===== Material to process =====
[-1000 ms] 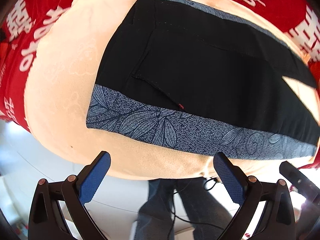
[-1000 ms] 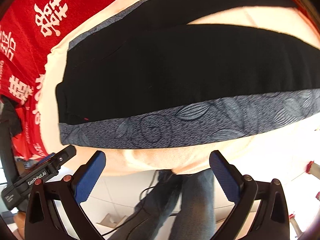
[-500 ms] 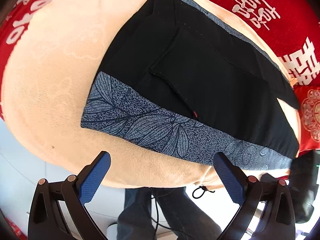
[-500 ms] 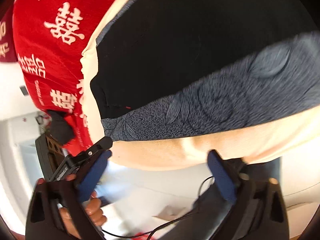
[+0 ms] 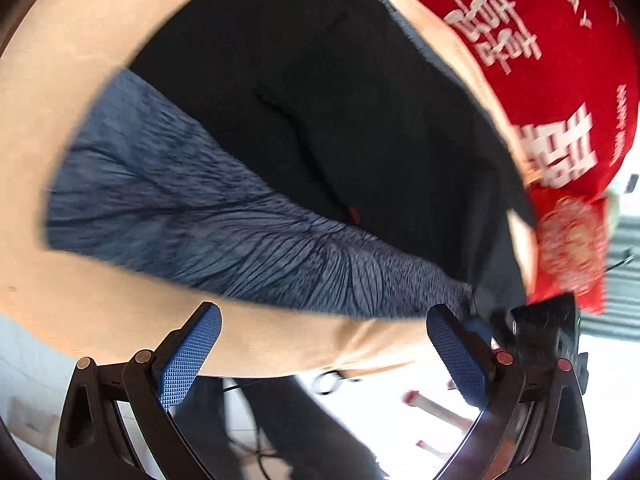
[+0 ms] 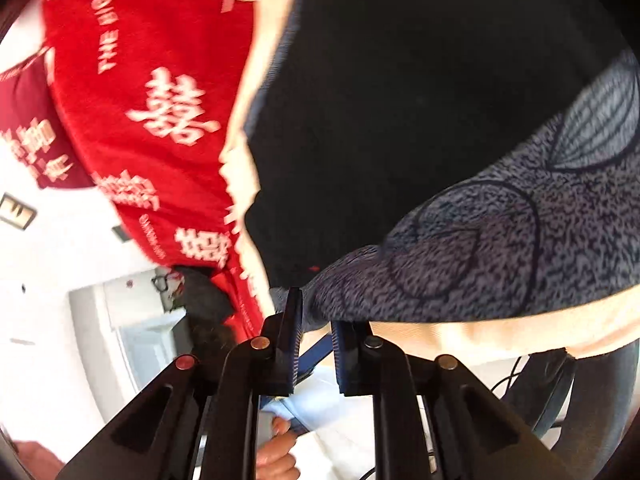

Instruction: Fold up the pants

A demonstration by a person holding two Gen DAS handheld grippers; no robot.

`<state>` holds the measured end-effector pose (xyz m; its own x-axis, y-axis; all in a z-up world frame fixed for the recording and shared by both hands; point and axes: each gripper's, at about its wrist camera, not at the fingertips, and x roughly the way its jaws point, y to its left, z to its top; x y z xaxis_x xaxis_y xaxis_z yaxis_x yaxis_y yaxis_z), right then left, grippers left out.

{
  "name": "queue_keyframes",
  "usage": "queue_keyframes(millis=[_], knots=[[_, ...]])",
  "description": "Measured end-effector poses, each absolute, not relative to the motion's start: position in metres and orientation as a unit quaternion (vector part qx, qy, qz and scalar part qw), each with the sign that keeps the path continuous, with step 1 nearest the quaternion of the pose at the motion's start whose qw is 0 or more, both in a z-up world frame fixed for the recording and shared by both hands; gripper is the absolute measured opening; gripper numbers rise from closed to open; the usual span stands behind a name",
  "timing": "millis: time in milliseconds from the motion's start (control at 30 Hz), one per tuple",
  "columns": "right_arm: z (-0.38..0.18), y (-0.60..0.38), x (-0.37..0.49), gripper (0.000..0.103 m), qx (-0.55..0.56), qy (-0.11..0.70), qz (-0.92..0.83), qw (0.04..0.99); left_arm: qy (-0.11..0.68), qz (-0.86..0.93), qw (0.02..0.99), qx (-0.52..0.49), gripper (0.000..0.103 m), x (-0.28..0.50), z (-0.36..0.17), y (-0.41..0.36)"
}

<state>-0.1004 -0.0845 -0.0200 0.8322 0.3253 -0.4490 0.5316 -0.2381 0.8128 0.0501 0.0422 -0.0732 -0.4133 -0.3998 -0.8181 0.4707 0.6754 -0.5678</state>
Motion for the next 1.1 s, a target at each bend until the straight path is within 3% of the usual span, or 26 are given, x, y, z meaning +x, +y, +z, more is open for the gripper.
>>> queue_keyframes(millis=[233,333,400,467,600,800,833,867,900,933,1100], knots=[[-0.019,-0.076,-0.11,0.019,0.756,0.326,-0.083,0.562,0.733,-0.387,0.558,-0.022,0.102,0.064,-0.071,0.017],[-0.033,-0.073,-0.126,0.021,0.757,0.338,-0.101,0.55,0.733,-0.375,0.568,0.015,0.089,0.065,-0.079,0.01],[-0.04,-0.071,-0.149,0.036,0.761,0.335,-0.132,0.54,0.727,-0.38,0.571,0.031,0.088,0.063,-0.08,0.005],[-0.044,-0.073,-0.173,0.055,0.768,0.319,-0.16,0.533,0.718,-0.383,0.579,0.054,0.073,0.061,-0.076,0.002],[-0.052,-0.084,-0.219,0.055,0.776,0.292,-0.212,0.518,0.719,-0.386,0.574,0.064,0.069,0.062,-0.074,0.002],[-0.067,-0.092,-0.261,0.055,0.835,0.155,-0.224,0.477,0.713,-0.393,0.574,0.088,0.069,0.061,-0.073,0.004],[-0.073,-0.091,-0.262,0.047,0.853,0.123,-0.223,0.456,0.713,-0.393,0.573,0.091,0.068,0.06,-0.073,0.003],[-0.075,-0.09,-0.265,0.018,0.862,0.105,-0.227,0.441,0.715,-0.39,0.573,0.093,0.053,0.061,-0.073,0.003],[-0.077,-0.089,-0.267,0.007,0.874,0.079,-0.237,0.417,0.722,-0.385,0.567,0.092,0.043,0.063,-0.075,0.004],[-0.072,-0.09,-0.266,0.008,0.878,0.067,-0.244,0.405,0.732,-0.382,0.558,0.078,0.031,0.065,-0.076,0.001],[-0.007,-0.143,-0.236,0.008,0.818,0.147,-0.231,0.505,0.734,-0.38,0.563,-0.001,0.031,0.083,-0.039,-0.001]])
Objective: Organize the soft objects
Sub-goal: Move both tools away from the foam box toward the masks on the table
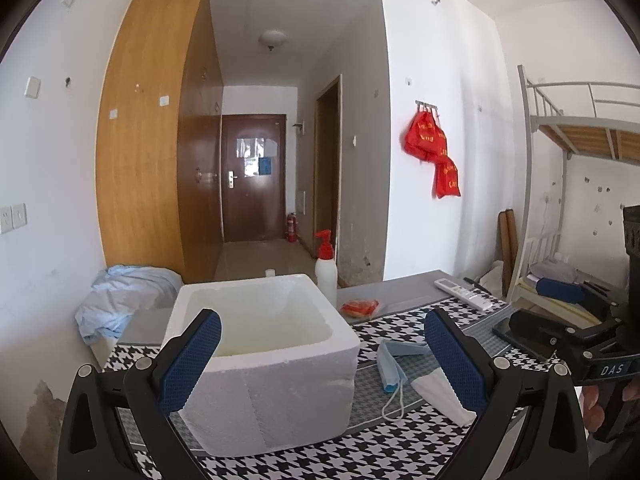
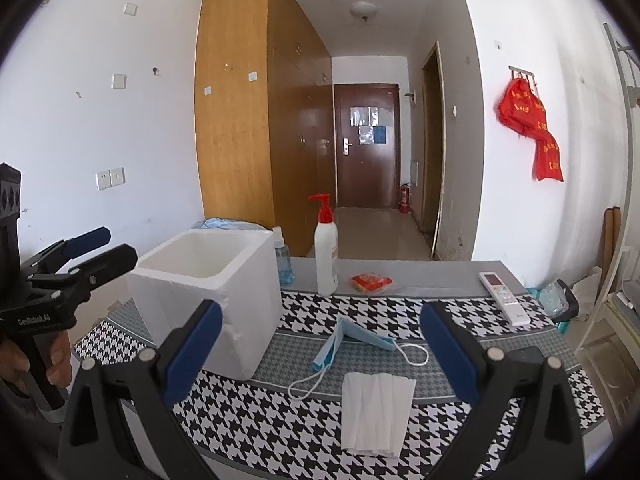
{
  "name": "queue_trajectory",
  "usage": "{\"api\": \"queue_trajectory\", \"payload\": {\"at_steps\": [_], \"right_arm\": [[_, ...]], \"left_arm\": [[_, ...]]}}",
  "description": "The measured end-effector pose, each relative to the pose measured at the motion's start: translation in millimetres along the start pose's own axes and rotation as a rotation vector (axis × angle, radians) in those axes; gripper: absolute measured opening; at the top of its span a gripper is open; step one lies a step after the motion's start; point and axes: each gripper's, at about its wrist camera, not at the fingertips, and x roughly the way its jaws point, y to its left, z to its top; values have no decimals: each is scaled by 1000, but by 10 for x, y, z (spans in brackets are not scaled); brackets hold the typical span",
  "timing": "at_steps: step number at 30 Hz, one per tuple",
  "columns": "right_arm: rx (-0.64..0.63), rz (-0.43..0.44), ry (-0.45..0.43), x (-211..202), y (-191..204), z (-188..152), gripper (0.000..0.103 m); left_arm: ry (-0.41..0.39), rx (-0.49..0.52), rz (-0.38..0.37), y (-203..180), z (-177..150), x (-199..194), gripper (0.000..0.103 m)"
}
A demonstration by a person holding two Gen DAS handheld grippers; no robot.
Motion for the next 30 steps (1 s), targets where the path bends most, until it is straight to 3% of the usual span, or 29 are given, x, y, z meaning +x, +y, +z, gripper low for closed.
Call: {"api": "queue_trajectory", "payload": {"at_steps": [30], "right_arm": [[48,-27,63,63,-171,-317,101]], "left_arm": [[66,-2,-58,-148,-303,144,102]]}}
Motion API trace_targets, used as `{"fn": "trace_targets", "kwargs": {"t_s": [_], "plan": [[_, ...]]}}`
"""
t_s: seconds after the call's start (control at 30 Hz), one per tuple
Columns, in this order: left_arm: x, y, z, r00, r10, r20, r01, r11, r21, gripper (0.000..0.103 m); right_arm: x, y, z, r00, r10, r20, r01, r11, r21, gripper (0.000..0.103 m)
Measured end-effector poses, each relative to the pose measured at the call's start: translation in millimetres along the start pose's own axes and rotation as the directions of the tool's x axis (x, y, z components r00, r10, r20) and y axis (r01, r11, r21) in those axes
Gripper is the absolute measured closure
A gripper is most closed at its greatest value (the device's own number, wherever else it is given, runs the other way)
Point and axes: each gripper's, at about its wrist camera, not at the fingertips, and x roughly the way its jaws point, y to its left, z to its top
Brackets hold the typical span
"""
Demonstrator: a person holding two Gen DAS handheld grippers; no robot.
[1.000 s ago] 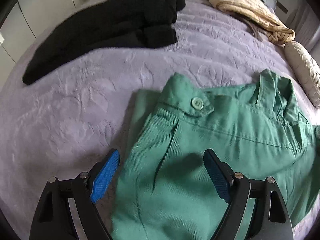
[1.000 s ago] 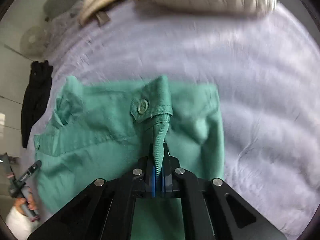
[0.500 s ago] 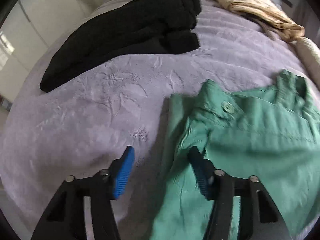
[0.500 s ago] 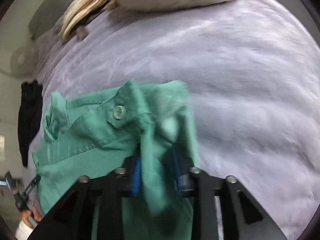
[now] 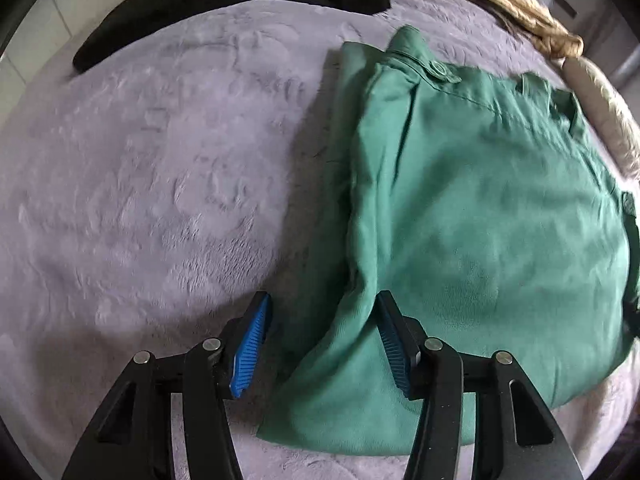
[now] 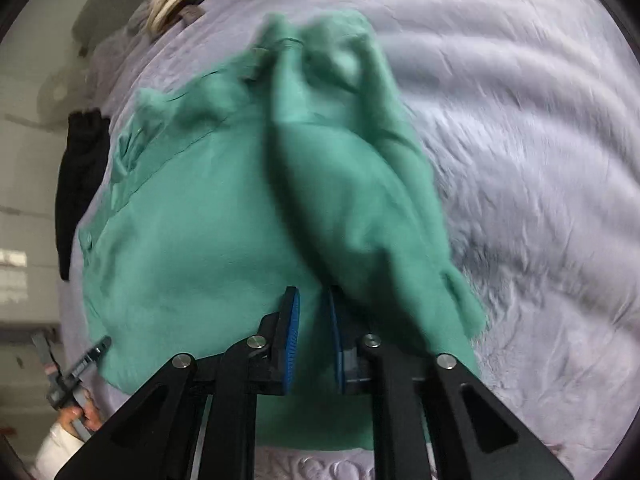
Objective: Fold large clothes
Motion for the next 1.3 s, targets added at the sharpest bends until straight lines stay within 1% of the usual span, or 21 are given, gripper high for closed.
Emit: {"fn": "trace_targets", "kwargs": {"t_s": [0.1, 0.17, 0.2, 0.3, 0.37, 0.43, 0.6, 0.67, 0.7, 0.73, 0.77, 0.8, 0.83, 0.9, 1.0, 1.1, 1.13, 1.17, 1.2, 1.23, 1.3], "plan": [[-6, 2, -3, 1.0, 0.01, 0.003, -0.01, 1.0, 0.02, 0.047, -10, -5, -5, 1.0, -0.023, 0.008, 0.023, 1.0, 0.005, 0.094], [-9, 7, -6, 1.0, 0.004, 0.002, -0.004, 1.0, 0.013, 0.047, -18, -7, -10, 0.999, -0.043, 0.007, 0.043, 0.999, 0.006, 0.094], [-11, 10, -8, 1.0, -0.001, 0.0, 0.001, 1.0, 0.006, 0.047, -14, -5, -8, 0.999, -0.048, 0.006, 0.048, 0.999, 0.011, 0.094], [-17, 17, -14, 1.0, -0.007, -0.006, 0.007, 1.0, -0.008, 0.047, -29, -23, -15, 0.998, -0.062, 0.004, 0.062, 0.997, 0.037, 0.094], [-23, 21, -19, 1.0, 0.005, -0.013, -0.005, 1.0, -0.01, 0.047, -30, -23, -22, 0.998, -0.063, 0.0, 0.063, 0.996, 0.065, 0.094], [-27, 26, -25, 1.0, 0.009, -0.022, -0.009, 1.0, -0.017, 0.047, -37, -25, -28, 0.998, -0.055, 0.006, 0.054, 0.994, 0.098, 0.089], [-41, 52, -43, 0.998, 0.034, -0.051, -0.037, 0.998, -0.053, 0.047, -50, -28, -47, 0.999, -0.047, -0.015, 0.049, 0.986, 0.161, 0.089], [-50, 62, -55, 0.997, 0.045, -0.061, -0.048, 0.997, -0.064, 0.047, -56, -25, -57, 0.999, -0.038, -0.025, 0.042, 0.983, 0.177, 0.088], [-55, 65, -61, 0.996, 0.054, -0.065, -0.058, 0.996, -0.063, 0.047, -58, -23, -61, 0.999, -0.037, -0.026, 0.041, 0.983, 0.18, 0.086], [-59, 67, -65, 0.996, 0.058, -0.068, -0.062, 0.996, -0.059, 0.047, -63, -19, -68, 0.999, -0.038, -0.023, 0.042, 0.981, 0.19, 0.077], [-64, 69, -70, 0.996, 0.056, -0.068, -0.06, 0.997, -0.055, 0.047, -64, -15, -72, 0.999, -0.039, -0.019, 0.042, 0.98, 0.197, 0.059], [-70, 71, -77, 0.997, 0.05, -0.066, -0.054, 0.997, -0.051, 0.047, -66, -11, -76, 0.999, -0.039, -0.014, 0.041, 0.978, 0.202, 0.05], [-76, 73, -80, 0.997, 0.046, -0.065, -0.049, 0.998, -0.05, 0.047, -68, -7, -81, 0.999, -0.036, -0.01, 0.037, 0.978, 0.204, 0.043], [-86, 76, -89, 0.997, 0.035, -0.064, -0.038, 0.998, -0.046, 0.047, -71, 2, -91, 1.0, -0.021, -0.017, 0.024, 0.979, 0.202, 0.043], [-100, 85, -104, 0.996, 0.037, -0.079, -0.04, 0.998, -0.039, 0.047, -73, 18, -104, 0.999, -0.009, -0.037, 0.016, 0.98, 0.196, 0.043], [-117, 89, -117, 0.996, 0.026, -0.081, -0.029, 0.999, -0.035, 0.047, -74, 36, -116, 0.999, 0.001, -0.05, 0.009, 0.981, 0.192, 0.038], [-120, 91, -119, 0.996, 0.025, -0.081, -0.028, 0.999, -0.033, 0.041, -74, 43, -120, 0.999, 0.002, -0.054, 0.009, 0.982, 0.187, 0.037], [-125, 93, -122, 0.997, 0.024, -0.079, -0.027, 0.999, -0.033, 0.014, -75, 48, -123, 0.998, 0.002, -0.057, 0.009, 0.983, 0.182, 0.037], [-132, 98, -128, 0.998, 0.031, -0.061, -0.033, 0.999, -0.037, 0.0, -75, 53, -125, 0.998, 0.004, -0.059, 0.007, 0.984, 0.176, 0.036], [-137, 96, -129, 0.998, 0.044, -0.036, -0.046, 0.998, -0.038, 0.0, -75, 59, -128, 0.998, 0.007, -0.06, 0.004, 0.986, 0.169, 0.035], [-145, 102, -136, 0.998, 0.05, -0.03, -0.051, 0.998, -0.021, 0.0, -75, 72, -133, 0.998, 0.013, -0.063, -0.004, 0.988, 0.152, 0.035]]}}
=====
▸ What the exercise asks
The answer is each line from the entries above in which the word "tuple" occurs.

▸ Written solution
  "timing": "millis: time in milliseconds from the motion's start (control at 30 Hz), one per tuple",
  "timing": "at_steps: step number at 30 Hz, one per tuple",
t_s: seconds after the call's start (control at 30 Hz), one per tuple

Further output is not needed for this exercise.